Features

Features are a fundamental concept in Featureform. They serve as inputs to machine learning models, providing context or observations that the model uses to make inferences. Feature engineering is often where data scientists can have the most significant impact, improving model performance and reliability. Features are used in two primary contexts: building training sets and serving for inference.

Anatomy of a Feature

A feature consists of a value and an associated entity value. These features are defined based on registered data sets within Featureform. The entity effectively serves as a primary key or index for the feature values. While some features remain static (e.g., a product category), others change over time. For time-varying features, it’s crucial to use point-in-time correct values in training sets to prevent data leakage and enhance model performance.

Features without a Timestamp

Some features remain relatively static, like a product’s category. In such cases, you can define a feature by adding it to an entity. The feature’s first parameter specifies the Featureform dataset, indicating the entity column followed by the value column in the form dataset[[entity_col, value_col]]. Optionally, you can set the variant.

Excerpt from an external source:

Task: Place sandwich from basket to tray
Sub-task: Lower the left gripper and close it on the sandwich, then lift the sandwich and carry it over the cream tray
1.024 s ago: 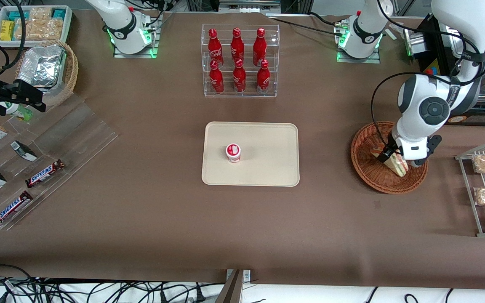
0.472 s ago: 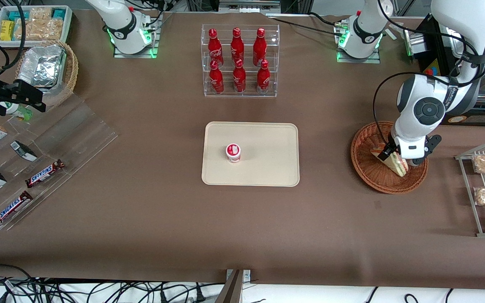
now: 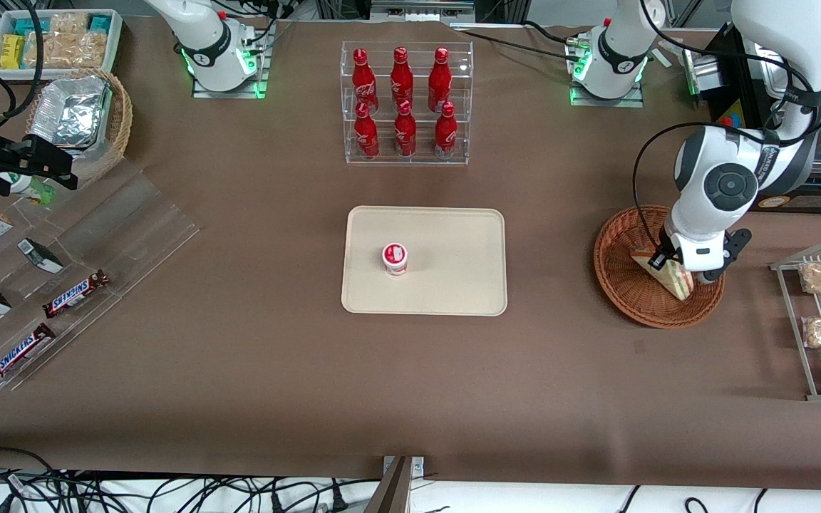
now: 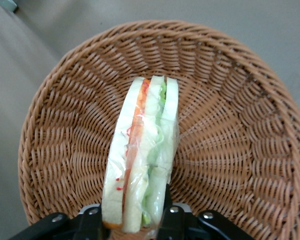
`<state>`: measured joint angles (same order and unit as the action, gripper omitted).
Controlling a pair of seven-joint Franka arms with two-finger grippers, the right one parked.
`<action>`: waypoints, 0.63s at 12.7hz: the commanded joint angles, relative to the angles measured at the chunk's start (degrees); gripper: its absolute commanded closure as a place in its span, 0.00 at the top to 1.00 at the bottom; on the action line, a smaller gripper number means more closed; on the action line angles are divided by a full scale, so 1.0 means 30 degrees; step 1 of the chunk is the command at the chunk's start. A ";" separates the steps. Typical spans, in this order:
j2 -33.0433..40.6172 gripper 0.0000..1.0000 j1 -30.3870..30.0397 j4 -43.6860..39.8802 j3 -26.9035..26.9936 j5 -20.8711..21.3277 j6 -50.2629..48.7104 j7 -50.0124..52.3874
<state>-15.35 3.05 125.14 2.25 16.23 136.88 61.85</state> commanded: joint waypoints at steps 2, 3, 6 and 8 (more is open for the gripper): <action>0.0341 0.22 0.0125 -0.2098 -0.0777 0.0419 -0.3431 0.0244; 0.0370 0.22 0.0125 -0.2684 -0.1070 0.0332 -0.4339 0.0214; 0.0750 0.22 0.0095 -0.5606 -0.2707 -0.1735 -0.7791 -0.1356; 0.0751 0.22 0.0212 -0.8710 -0.3152 -0.4199 -1.1333 -0.3411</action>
<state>-13.37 3.63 107.05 -6.27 8.67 111.64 57.15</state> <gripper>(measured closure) 0.780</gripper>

You must also specify the feature’s type, which can be one of the following: ff.Int, ff.Int32, ff.Int64, ff.Float32, ff.Float64, ff.Timestamp, ff.String. Since features are typically served for inference to your trained model, you need to specify the inference store for materializing the feature.

Example:

import featureform as ff

@ff.entity
class User:
  age = ff.Feature(dataset[["user", "age"]], variant="simple", type=ff.Int, inference_store=redis)

Features with a Timestamp

Some features change over time, like a user’s highest-priced purchase. In such cases, the feature’s value is associated with both the entity and a timestamp. You can access the feature’s value as it existed at a specific timestamp, which is crucial for creating point-in-time correct training sets.

To define such a feature, add it to an entity. The feature’s first parameter specifies the Featureform dataset, including the entity column, value column, and timestamp column in the form dataset[[entity_col, value_col, timestamp_col]]. Optionally, you can set the variant. You must also specify the feature’s type, which can be one of the following: ff.Int, ff.Int32, ff.Int64, ff.Float32, ff.Float64, ff.Timestamp, ff.String, ff.Bool. Since features are typically served for inference to your trained model, you need to specify the inference store. To maintain point-in-time correctness, only the most recent entity-feature pair is retained in the inference store.

Example:

import featureform as ff

@ff.entity
class User:
  age = ff.Feature(dataset[["user", "top_item", "timestamp"]], variant="simple", type=ff.Int, inference_store=redis)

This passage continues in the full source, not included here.